# Best Ribs Ever!



## beerco (May 28, 2007)

This is what we ate last night...

Last rib cook ended with em a bit on the tough side, basically just a 4 or 5 hour smoke. This time I used the 3-1-1 method: three hours in the smoke, one in the foil and one direct to crust em up. This nailed em. 

Dry rubbed with a Alton Brown's brown sugar based rub (slightly modded of course) and when the ribs were in the foil I used about a cub of AB's braizing liquid as well.

Braizing liquid was then reduced to a glaze and well, glazed on the ribs. Actually, I over reduced it a bit so I added a little SNPA (my favorite beer ever) and it did just the trick.

Once over direct heat, the ribs only spent about 15 to 20 min on the grill 'cuz I didn't want to over cook them. The glaze was nice and crusty so it was time to eat.

Oh yea, and this time I used hickory - gotta love that stuff. As usual, the BGE did a bang up job of holding temp. 

Comments welcome


----------



## Barb L. (May 28, 2007)

Mighty fine looking ribs you have there, hope mine turn out looking that good today !


----------



## love2"Q" (May 28, 2007)

those look great ... 
i am very envious of the BGE ...


----------



## BBQ Mikey (May 28, 2007)

I am looking forward to starting mine soon.  Good job!


----------



## Paymaster (May 29, 2007)

Look good. Congrats.


----------



## CasperImproved (May 30, 2007)

Those are some purty ribs.... (and I am sure they were tasty).


----------



## outdoorcook (Jun 29, 2007)

Those ribs look delicious--makes me want to go get some and do them tomorrow.


----------



## mitmondol (Jul 6, 2007)

Those are beautiful!
What kind of ribs are they (sorry if I'm too ignorant and can't tell from the pics)


----------



## Renee Attili (Jul 7, 2007)

Way to go!!! They look delicious.
Got to love the BGE don't ya'?
I own one and even my mistakes are yummy!!!!


----------



## beerco (Jul 8, 2007)

mitmondol said:
			
		

> Those are beautiful!
> What kind of ribs are they (sorry if I'm too ignorant and can't tell from the pics)


 
Those are whole (I guess) spare ribs i.e., I haven't cut off the tips or the flap on the back to make them St. Louis style. Which brings up a question.

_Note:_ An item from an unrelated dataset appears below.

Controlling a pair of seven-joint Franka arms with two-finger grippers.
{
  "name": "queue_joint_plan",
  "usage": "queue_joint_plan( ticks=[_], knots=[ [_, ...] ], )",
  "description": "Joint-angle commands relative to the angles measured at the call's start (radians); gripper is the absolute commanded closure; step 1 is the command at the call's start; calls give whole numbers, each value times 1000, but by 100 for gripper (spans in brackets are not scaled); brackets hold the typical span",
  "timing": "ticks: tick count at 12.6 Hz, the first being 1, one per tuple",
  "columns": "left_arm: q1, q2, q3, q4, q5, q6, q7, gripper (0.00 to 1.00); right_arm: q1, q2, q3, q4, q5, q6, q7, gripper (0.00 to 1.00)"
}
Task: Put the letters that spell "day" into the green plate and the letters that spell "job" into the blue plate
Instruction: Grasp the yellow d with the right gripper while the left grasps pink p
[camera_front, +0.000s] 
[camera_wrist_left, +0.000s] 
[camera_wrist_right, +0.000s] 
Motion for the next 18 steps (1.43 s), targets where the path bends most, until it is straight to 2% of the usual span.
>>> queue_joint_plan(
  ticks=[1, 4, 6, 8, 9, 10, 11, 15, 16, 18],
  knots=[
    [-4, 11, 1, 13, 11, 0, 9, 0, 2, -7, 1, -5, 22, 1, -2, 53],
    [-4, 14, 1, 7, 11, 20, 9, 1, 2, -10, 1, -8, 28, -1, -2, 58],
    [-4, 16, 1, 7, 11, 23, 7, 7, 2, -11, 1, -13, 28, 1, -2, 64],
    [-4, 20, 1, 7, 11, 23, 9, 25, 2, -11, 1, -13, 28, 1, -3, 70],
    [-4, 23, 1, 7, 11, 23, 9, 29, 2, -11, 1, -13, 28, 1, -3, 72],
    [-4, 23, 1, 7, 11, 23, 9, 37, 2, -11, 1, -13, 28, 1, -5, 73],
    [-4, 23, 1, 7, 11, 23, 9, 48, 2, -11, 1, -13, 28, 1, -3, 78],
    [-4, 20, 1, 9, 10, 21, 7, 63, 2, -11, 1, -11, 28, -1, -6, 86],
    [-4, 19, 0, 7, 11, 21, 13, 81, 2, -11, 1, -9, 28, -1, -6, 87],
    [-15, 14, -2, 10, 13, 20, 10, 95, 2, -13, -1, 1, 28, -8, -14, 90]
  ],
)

For those of you who do cut your ribs, do you serve the St. Louis style to the guests and save the tips for another time?

To Renee, yes, I love the BGE - I've only owned it for a couple of months now but we must use it at least two times a week, usually more like three or four. Go through about a bag of charcoal a month-ish.


----------



## QSis (Jul 8, 2007)

I don't serve the flap to guests.  I cut it off the slab and cook it along with the ribs, but save it to eat ourselves, or to put in baked beans or chili.

Lee


----------



## keltin (Jul 9, 2007)

Most times I leave the flap, brisket, and tip on and cut it off before serving the actual ribs. I save the flap, brisket, and tip for later. If I’m going to prep the ribs for St. Louis or Kansas style, then I usually reserve the cut pieces for some other purpose. On the last batch of ribs I trimmed, I used the pieces for a crock-pot of vegetable soup. I made the soup with a few beef short ribs and the pork trimmings. It turned out very well.


----------



## Uncle Bob (Jul 9, 2007)

I used to have a source for a true St. Louis cut, no flap, tip trimmed nicely etc. Since that source dried up, I am down to grocery store St Louis Cuts.
I remove the flap and some tip, and cook it along with the ribs. It's the "cooks share" If I am cooking several slabs, then I have been known to grind it. Mixed with some shoulder it is a nice addtion to ground pork.


----------



## llvllagical_llkook (Aug 9, 2007)

Wow, very nice ribs! The pictures made me hungry  ! Ribs are some of the meals that I like to make at least 1 day in advance, so they can rest in the sauce once basted and cooked in a slow-cooker then put on the BBQ when needed. 

I know making your own sauce and cooking ribs takes a while but how many people here like the taste of their cooking vs that of pre-made ribs where all you have to do is toss them on the BBQ or in the oven?


----------



## beerco (Aug 10, 2007)

llvllagical_llkook said:
			
		

> rest in the sauce once basted and cooked in a slow-cooker then put on the BBQ when needed.


 
Not sure if this is what you mean, but ribs cooked in a slow cooker then finished on a grill are a totally different thing than BBQ'd ribs.


----------



## Uncle Bob (Aug 10, 2007)

beerco said:
			
		

> Not sure if this is what you mean, but ribs cooked in a slow cooker then finished on a grill are a totally different thing than BBQ'd ribs.


 
Amen Brother!!


----------



## bandonjan (Aug 12, 2007)

The ribs look wonderful.....one of my favorite
things to eat. Do any of you remove the silver
on the "back" of the rib section? I've done them
with and without and prefer to remove it.


----------



## Uncle Bob (Aug 12, 2007)

bandonjan said:
			
		

> The ribs look wonderful.....one of my favorite
> things to eat. Do any of you remove the silver
> on the "back" of the rib section? I've done them
> with and without and prefer to remove it.


 
I prefer the membrane removed, so I always do!!

Enjoy!


----------